#### WHAT NEEDS TO BE DONE
Give back each line of the data exactly as it reads, minus the pictures.

#### GIVEN MATERIAL

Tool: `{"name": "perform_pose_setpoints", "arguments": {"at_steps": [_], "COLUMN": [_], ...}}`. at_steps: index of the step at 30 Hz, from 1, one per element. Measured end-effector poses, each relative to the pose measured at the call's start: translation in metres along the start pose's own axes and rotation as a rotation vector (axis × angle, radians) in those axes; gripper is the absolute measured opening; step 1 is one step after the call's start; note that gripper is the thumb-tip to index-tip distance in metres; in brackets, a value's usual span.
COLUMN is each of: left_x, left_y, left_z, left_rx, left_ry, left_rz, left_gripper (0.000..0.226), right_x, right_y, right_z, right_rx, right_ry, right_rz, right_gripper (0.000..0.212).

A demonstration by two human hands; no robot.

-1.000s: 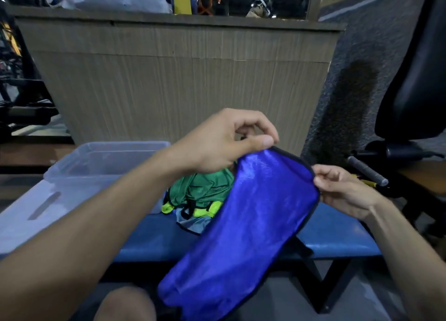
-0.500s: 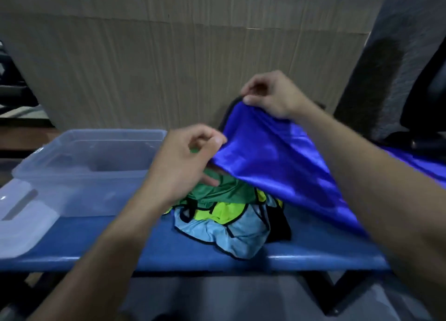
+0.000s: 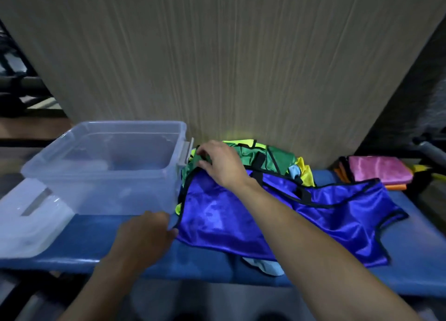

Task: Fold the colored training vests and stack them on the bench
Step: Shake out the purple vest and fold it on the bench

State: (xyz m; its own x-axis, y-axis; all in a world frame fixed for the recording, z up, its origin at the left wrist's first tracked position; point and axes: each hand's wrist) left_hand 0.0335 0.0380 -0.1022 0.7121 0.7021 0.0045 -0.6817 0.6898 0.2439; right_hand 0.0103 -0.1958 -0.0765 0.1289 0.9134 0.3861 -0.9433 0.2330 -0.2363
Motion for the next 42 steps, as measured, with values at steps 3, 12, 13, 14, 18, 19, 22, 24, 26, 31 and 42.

#### RESULT OF THE TASK
Tool: `{"name": "perform_pose_setpoints", "arguments": {"at_steps": [_], "COLUMN": [_], ...}}`. at_steps: index of the step at 30 Hz, from 1, one per element. Measured end-effector poses, each relative to the pose measured at the call's start: translation in metres along the start pose's own axes and rotation as a rotation vector (axis × angle, radians) in those axes; gripper is the absolute measured opening; step 1 is one step after the call's start; note that gripper is the thumb-tip to index-tip distance in metres; in brackets, a value's usual span.
COLUMN is each of: left_x, left_y, left_z, left_rx, left_ry, left_rz, left_gripper (0.000..0.226), right_x, right_y, right_z, right_rx, right_ry, right_rz, right_gripper (0.000..0.212).

A demonstration by two human hands; no robot.

-1.000s: 
-0.500s: 
+0.000s: 

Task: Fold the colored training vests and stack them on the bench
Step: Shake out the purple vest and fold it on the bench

State: (xyz m; its own x-axis, y-axis; all in a world frame fixed for the recording, z up, its origin at the left wrist's first tracked position; point and axes: each hand's wrist) left_hand 0.0335 0.0380 -0.1022 0.7121 0.7021 0.0045 -0.6817 0.6898 0.2439; right_hand 0.0103 -0.1958 -0.0765 0.1289 0.9134 0.3861 -0.9433 0.2330 -0.2363
Motion for the next 42 steps, as measured, with values at steps 3, 12, 13, 14, 18, 19, 22, 24, 26, 31 and 42.

No additional work is needed on this exercise.